Collection entries
==========
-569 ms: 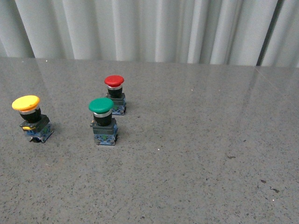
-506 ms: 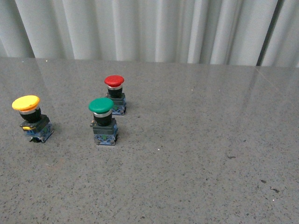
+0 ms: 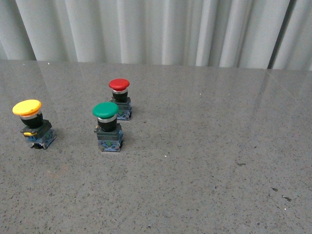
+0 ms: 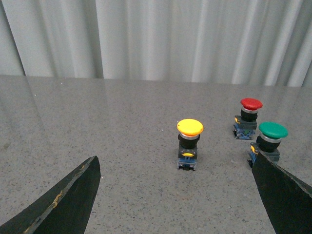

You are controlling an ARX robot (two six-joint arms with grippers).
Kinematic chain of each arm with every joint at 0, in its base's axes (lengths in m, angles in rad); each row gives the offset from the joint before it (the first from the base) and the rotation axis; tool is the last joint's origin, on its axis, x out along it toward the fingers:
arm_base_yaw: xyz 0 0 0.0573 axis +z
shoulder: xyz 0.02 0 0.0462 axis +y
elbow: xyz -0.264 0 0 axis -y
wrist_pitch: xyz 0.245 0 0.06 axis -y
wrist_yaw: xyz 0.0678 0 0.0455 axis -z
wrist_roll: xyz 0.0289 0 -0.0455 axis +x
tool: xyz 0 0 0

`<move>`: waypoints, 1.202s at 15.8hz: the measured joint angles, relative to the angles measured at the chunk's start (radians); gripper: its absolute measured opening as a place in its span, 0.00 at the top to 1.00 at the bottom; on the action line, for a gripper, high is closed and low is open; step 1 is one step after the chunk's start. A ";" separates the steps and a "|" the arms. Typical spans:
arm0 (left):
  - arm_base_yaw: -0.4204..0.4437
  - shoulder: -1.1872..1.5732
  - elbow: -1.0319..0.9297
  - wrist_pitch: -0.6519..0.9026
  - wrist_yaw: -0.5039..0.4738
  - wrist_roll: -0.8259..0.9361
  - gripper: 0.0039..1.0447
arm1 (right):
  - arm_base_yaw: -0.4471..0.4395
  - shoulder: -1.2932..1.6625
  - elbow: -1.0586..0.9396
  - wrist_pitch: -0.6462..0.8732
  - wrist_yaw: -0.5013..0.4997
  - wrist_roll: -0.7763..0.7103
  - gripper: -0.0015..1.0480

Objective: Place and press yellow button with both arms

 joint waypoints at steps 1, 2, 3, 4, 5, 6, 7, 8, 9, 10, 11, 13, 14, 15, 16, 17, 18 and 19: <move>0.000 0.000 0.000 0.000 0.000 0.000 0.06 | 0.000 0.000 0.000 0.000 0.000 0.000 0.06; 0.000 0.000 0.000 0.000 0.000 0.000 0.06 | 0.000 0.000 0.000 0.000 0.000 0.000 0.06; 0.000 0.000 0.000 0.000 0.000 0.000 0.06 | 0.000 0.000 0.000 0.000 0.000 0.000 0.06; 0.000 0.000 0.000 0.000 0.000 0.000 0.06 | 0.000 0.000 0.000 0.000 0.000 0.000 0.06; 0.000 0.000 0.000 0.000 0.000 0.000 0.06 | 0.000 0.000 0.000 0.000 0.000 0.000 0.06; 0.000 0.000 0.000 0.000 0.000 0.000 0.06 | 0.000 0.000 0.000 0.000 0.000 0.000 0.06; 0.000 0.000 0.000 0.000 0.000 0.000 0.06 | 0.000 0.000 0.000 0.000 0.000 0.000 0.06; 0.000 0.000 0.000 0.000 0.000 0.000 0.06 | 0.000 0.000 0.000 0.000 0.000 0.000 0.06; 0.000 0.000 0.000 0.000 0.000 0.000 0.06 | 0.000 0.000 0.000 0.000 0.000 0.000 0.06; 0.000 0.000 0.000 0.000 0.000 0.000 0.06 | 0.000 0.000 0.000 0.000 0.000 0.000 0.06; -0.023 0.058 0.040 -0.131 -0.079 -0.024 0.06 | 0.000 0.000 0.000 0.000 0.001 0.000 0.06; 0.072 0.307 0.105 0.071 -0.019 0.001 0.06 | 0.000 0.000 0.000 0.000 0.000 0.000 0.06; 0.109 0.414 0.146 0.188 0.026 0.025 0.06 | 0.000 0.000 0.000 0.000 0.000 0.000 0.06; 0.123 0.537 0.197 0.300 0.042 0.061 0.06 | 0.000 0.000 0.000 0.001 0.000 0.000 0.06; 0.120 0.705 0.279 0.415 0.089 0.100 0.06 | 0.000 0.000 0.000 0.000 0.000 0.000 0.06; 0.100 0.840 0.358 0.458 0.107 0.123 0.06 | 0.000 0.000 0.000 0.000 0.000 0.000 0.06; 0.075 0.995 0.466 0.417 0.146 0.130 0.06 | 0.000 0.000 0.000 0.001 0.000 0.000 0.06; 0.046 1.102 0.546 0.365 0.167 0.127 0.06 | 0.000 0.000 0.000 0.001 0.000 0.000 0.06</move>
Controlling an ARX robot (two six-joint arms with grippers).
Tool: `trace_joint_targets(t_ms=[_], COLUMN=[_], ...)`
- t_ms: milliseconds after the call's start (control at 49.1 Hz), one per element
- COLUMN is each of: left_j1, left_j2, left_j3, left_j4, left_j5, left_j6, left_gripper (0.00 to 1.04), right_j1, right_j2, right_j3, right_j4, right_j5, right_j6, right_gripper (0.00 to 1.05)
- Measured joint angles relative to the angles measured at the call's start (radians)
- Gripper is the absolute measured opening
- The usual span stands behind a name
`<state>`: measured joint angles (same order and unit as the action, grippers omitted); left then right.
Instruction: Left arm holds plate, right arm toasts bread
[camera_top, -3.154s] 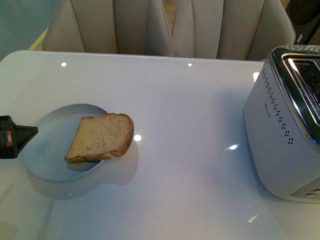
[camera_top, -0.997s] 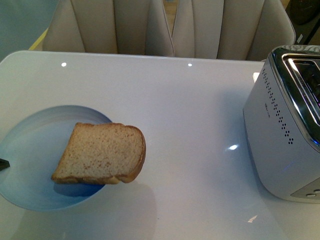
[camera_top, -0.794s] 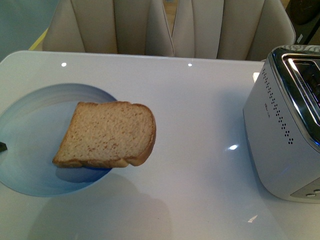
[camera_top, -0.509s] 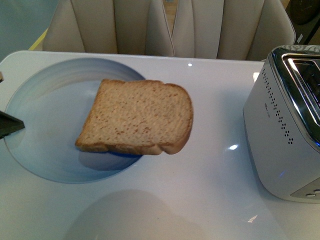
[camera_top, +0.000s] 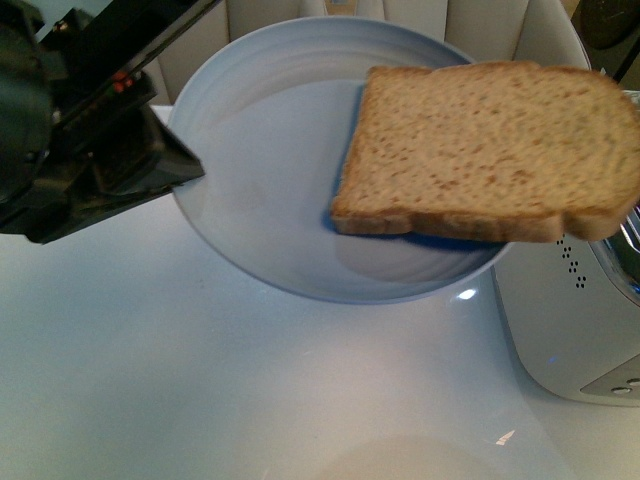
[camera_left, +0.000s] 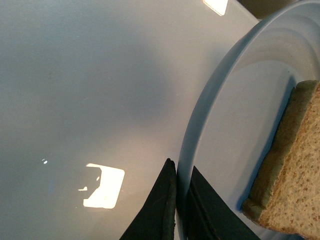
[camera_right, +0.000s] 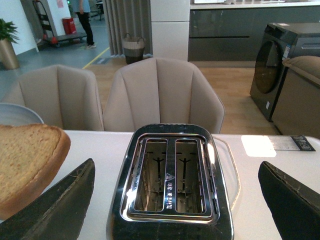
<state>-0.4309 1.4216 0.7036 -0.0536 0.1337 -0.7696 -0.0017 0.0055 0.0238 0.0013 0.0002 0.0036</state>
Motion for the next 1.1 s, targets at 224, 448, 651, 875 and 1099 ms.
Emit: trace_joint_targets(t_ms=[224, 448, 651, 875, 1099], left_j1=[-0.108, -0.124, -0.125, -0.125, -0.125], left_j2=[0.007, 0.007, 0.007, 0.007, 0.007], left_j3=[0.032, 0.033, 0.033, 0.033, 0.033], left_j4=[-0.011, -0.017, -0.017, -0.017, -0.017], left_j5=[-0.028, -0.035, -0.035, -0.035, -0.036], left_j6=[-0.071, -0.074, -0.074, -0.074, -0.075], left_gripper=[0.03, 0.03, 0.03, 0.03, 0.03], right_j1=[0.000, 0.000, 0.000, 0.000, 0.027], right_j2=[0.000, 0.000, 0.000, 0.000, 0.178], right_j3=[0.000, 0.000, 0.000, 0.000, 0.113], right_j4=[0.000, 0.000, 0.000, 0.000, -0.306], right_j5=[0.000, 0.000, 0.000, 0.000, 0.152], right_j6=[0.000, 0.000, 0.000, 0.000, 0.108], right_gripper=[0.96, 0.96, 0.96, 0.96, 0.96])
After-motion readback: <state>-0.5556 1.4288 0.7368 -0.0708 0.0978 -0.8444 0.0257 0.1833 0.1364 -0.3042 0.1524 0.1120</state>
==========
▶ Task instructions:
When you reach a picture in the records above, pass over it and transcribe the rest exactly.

▶ Your solution:
-569 ms: 
-506 ms: 
+0 ms: 
+0 ms: 

You are controlling an ARX robot (two six-joint arms with grippers).
Kinematic chain of each arm with every joint at 0, in its base's axes (lengths in m, angles in rad); each row gives the offset from the joint before it (the first from the base) and the rotation axis; tool is the last joint's origin, on its axis, x out along it toward the fingers:
arm_base_yaw: xyz 0 0 0.0573 axis +z
shoulder: xyz 0.02 0 0.0462 axis +y
elbow: xyz -0.264 0 0 axis -y
wrist_pitch: xyz 0.245 0 0.06 axis -y
wrist_yaw: xyz 0.0678 0 0.0455 axis -z
wrist_roll: xyz 0.0289 0 -0.0455 axis +x
tool: xyz 0 0 0

`<move>`: waypoints, 1.202s at 15.8hz: the measured joint angles, relative to the angles measured at the chunk's start (radians); gripper: its absolute measured opening as a place in its span, 0.00 at the top to 1.00 at the bottom; on the action line, for a gripper, high is closed and low is open; step 1 is one step after the chunk's start. A ";" separates the steps and a "|" the arms. Typical spans:
arm0 (left):
  - arm_base_yaw: -0.4204..0.4437
  - shoulder: -1.1872..1.5732
  - elbow: -1.0319..0.9297
  - wrist_pitch: -0.6519..0.9026
  - wrist_yaw: -0.5039..0.4738
  - wrist_roll: -0.8259..0.9361
  - gripper: 0.0039..1.0447
arm1 (right):
  - arm_base_yaw: -0.4471..0.4395
  - shoulder: -1.2932..1.6625
  - elbow: -1.0586..0.9396
  - wrist_pitch: -0.6462..0.8732
  - wrist_yaw: -0.5013..0.4997
  - wrist_roll: -0.7763..0.7103
  - gripper: -0.0015..1.0480

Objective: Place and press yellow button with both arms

 joint waypoints at steps 1, 2, 3, 4, 5, 6, 7, 8, 9, 10, 11, 13, 14, 15, 16, 17, 18 and 19: <move>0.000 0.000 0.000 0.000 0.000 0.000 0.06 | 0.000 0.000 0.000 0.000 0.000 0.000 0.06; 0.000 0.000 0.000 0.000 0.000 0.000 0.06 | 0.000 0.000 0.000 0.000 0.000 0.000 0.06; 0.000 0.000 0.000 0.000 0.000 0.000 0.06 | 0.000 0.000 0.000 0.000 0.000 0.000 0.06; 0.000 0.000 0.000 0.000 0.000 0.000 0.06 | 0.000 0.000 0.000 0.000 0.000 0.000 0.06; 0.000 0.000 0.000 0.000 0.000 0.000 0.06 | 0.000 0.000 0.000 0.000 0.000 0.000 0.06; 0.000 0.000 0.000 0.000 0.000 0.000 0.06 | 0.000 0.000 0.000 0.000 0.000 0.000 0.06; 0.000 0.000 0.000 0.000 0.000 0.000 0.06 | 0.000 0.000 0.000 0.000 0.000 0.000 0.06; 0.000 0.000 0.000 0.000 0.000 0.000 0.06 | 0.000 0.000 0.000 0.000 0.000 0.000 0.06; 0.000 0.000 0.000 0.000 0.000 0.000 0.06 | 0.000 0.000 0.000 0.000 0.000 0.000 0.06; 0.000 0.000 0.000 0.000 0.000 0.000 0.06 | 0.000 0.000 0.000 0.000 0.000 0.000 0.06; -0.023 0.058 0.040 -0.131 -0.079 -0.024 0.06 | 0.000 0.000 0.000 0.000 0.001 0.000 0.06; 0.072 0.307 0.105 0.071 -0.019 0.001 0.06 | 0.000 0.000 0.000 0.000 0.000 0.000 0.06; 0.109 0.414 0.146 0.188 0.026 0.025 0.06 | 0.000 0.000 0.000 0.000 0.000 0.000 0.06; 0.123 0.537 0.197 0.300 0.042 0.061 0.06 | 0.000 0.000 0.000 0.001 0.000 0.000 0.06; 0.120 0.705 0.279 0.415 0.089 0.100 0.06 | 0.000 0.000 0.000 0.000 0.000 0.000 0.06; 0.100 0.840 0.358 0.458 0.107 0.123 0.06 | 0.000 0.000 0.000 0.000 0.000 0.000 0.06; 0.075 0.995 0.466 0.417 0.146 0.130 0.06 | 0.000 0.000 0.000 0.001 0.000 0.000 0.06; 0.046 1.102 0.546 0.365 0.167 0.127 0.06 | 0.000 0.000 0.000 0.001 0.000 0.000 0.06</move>
Controlling an ARX robot (two six-joint arms with grippers).
Tool: `trace_joint_targets(t_ms=[_], COLUMN=[_], ...)`
- t_ms: milliseconds after the call's start (control at 49.1 Hz), one per element
- COLUMN is each of: left_j1, left_j2, left_j3, left_j4, left_j5, left_j6, left_gripper (0.00 to 1.04), right_j1, right_j2, right_j3, right_j4, right_j5, right_j6, right_gripper (0.00 to 1.05)
- Measured joint angles relative to the angles measured at the call's start (radians)
- Gripper is the absolute measured opening
- The usual span stands behind a name
`<state>`: measured joint angles (same order and unit as the action, grippers omitted); left then right.
Instruction: Left arm holds plate, right arm toasts bread
[camera_top, -3.154s] 
[camera_top, -0.997s] 
[camera_top, -0.794s] 
[camera_top, -0.509s] 
[camera_top, +0.000s] 
[camera_left, +0.000s] 
[camera_right, +0.000s] 
<state>-0.4309 1.4216 0.7036 -0.0536 0.1337 -0.7696 -0.0017 0.0055 0.0238 0.0013 0.0002 0.0036</state>
Motion for the next 1.1 s, targets at 224, 448, 651, 875 and 1099 ms.
Emit: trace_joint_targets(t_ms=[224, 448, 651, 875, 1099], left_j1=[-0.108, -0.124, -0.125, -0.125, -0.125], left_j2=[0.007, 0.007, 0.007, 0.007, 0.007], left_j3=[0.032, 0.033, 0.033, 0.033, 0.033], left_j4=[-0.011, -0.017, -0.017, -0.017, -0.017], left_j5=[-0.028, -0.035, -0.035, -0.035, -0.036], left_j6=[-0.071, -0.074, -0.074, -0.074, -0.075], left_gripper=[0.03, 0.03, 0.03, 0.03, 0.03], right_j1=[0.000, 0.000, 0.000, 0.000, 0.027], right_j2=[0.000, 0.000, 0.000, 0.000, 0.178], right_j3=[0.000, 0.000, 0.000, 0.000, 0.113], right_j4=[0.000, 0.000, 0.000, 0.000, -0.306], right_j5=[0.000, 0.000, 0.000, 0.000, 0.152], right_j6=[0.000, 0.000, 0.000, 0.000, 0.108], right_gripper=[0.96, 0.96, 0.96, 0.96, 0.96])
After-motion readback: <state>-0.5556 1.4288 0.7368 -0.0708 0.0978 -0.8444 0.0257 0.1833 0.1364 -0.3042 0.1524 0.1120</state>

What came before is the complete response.